They aren’t behind any login or anything stopping it. So yah, I expect they’re already are being indexed.
I’m worried the Fediverse is going to be an SEO nightmare though.
That’s a good point. The same content exists on multiple instances. I think Lemmy should set a canonical URL the HTML <head>. The canonical URL of each post should point to the instance where a post originates from.
Seems like that is not implemented in Lemmy. Also checked Mastodon, and doesn’t have a canonical tag either.
On browser, I see a little fediversee icon next to every post/comment that links to the canonical. I don’t think traditional html search engines know how to index it, though. Probably better if we have our own lemmy search engine like browse.feddit.de
You can search posts on lemmy using Google already.
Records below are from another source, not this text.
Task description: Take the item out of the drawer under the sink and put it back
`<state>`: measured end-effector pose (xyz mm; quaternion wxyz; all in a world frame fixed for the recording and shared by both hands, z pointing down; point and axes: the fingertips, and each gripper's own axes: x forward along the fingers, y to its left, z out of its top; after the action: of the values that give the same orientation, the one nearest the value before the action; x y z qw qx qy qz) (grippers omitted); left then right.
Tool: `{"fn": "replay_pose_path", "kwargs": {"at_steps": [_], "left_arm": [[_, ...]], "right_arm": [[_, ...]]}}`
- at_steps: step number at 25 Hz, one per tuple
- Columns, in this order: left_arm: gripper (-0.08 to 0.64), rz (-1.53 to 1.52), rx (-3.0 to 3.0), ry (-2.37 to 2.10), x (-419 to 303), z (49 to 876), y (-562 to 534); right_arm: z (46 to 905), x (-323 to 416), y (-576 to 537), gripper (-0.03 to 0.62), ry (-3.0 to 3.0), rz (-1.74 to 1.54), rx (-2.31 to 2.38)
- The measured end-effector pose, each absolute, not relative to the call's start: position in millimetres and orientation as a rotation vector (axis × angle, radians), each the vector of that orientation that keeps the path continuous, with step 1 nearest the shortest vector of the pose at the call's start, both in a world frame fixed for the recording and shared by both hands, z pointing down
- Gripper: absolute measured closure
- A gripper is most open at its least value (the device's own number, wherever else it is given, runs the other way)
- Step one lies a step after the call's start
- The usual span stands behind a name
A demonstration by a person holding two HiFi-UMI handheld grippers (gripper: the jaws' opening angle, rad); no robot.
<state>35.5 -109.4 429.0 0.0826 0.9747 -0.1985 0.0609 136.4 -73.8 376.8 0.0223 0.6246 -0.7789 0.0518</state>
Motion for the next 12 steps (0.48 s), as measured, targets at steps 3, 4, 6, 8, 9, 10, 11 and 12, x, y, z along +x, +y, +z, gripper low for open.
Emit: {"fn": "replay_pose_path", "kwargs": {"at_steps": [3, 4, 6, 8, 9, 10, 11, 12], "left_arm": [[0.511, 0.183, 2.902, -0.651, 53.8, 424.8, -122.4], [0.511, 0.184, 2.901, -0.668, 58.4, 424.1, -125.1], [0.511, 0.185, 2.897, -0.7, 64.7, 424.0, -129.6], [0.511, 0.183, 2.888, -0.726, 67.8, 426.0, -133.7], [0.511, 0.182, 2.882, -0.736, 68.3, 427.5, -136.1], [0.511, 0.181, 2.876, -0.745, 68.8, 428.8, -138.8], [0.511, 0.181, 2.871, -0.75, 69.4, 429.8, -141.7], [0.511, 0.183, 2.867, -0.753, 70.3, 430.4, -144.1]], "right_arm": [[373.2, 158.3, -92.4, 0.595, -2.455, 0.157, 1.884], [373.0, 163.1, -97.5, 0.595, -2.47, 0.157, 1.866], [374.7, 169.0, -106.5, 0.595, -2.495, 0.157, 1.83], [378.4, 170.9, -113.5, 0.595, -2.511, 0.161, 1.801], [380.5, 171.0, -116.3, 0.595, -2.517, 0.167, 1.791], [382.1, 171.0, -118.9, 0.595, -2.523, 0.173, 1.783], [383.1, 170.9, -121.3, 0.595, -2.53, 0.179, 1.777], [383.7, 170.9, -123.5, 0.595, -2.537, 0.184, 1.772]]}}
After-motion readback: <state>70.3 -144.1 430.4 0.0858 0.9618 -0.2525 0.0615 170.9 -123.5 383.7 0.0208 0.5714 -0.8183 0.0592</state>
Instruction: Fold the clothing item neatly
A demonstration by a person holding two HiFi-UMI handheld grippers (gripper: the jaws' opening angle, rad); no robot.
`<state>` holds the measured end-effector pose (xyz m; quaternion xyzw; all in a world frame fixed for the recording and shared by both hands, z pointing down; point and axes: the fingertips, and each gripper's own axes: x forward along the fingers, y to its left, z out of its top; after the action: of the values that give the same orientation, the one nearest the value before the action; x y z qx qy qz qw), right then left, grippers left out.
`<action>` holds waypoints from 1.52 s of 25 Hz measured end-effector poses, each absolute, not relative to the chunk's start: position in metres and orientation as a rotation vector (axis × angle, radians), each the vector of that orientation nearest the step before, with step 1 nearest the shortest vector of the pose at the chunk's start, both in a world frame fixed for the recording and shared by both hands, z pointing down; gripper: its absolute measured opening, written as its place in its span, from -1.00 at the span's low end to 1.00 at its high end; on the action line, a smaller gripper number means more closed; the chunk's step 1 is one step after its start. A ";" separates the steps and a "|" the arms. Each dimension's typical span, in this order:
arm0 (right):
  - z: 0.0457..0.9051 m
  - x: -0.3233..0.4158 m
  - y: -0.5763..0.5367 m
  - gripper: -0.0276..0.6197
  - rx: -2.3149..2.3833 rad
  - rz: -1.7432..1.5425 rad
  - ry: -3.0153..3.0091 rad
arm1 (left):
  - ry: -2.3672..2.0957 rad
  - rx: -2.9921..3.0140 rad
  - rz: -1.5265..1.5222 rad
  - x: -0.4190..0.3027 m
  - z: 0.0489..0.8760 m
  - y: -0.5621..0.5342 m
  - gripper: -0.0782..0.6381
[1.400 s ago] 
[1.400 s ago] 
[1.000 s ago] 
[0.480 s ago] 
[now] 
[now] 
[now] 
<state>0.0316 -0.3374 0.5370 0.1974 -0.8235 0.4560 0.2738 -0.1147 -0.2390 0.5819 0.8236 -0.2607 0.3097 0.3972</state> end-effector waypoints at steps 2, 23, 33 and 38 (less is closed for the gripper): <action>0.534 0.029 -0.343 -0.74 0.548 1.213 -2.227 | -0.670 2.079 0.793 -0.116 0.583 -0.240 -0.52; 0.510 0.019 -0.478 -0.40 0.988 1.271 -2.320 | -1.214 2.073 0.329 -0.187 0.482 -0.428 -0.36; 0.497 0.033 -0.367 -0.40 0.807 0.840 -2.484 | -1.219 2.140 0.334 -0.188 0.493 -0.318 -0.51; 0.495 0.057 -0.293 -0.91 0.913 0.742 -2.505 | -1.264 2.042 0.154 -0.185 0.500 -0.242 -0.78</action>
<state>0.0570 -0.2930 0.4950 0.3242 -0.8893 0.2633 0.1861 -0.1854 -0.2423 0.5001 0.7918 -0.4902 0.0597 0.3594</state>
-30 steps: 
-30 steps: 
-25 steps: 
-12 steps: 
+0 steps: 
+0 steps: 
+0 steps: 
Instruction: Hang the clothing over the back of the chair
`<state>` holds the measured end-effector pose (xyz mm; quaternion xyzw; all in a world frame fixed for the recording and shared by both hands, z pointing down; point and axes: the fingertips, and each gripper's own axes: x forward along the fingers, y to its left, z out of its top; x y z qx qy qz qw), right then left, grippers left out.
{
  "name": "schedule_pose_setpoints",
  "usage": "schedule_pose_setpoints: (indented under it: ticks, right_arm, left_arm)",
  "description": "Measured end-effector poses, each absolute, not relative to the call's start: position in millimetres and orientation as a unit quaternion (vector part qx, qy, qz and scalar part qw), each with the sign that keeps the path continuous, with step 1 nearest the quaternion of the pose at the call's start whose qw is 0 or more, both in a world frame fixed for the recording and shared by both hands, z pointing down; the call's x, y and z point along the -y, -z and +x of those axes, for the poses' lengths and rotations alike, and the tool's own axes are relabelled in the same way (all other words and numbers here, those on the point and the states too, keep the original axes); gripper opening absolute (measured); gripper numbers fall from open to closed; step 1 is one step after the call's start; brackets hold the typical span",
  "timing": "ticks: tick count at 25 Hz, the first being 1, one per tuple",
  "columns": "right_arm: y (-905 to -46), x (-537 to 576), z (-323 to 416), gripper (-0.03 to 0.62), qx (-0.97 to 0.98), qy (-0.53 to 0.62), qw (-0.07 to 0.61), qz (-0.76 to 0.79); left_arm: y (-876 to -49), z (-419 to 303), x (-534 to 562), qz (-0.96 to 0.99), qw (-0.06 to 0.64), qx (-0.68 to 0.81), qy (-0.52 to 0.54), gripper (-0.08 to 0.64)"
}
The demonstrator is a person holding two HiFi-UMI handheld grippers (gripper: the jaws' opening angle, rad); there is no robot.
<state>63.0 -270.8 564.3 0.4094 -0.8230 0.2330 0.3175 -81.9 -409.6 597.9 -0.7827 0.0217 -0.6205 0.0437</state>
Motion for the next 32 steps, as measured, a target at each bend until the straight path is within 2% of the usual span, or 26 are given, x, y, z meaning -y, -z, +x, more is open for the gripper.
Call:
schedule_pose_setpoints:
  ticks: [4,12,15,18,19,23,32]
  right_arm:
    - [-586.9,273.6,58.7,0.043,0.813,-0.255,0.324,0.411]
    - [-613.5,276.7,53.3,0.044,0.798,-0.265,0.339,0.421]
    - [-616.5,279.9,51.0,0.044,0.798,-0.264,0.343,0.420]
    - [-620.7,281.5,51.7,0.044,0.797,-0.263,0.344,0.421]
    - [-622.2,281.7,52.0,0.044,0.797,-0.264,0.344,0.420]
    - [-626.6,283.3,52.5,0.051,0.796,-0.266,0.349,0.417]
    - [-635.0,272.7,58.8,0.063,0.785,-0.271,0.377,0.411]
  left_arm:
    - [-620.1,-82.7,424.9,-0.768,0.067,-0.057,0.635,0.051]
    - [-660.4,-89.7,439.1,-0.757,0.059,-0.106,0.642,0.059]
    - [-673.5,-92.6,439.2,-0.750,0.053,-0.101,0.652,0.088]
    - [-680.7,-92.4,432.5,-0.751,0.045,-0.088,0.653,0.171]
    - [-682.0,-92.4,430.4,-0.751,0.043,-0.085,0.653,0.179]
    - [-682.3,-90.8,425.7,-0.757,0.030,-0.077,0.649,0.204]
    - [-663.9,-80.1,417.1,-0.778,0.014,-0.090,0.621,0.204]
They are indexed as separate sites, so you may have to use “site:lemmy.ml” or “site:beehaw.org” in order to find a post. I do wonder if major search engines will try to handle federation more comprehensively in the future, though.
Here’s an example Google search, with these operators:
(site:lemmy.world OR site:lemmy.ml OR site:beehaw.org OR site:feddit.de OR site:sh.itjust.works OR site:lemmy.one OR site:lemmy.ca)
Yes, actually it’s already getting indexed. For example you can try searching for
site:lemmy.ml
on DDG or Google. Although it’ll probably take a while before search engines will deem lemmy instances “popular enough” for posts to show up for regular search queries (assuming that’ll even happen at all).There is a similar topic on beehaw.
Yes, lemmy posts can be indexed and found, but there are disadvantages compared to big, centralized services. I just found some posts on ecosia page 3.
I’m not sure if posts from instances without ‘lemmy’ in their name would show up when somebody searches for “something lemmy”.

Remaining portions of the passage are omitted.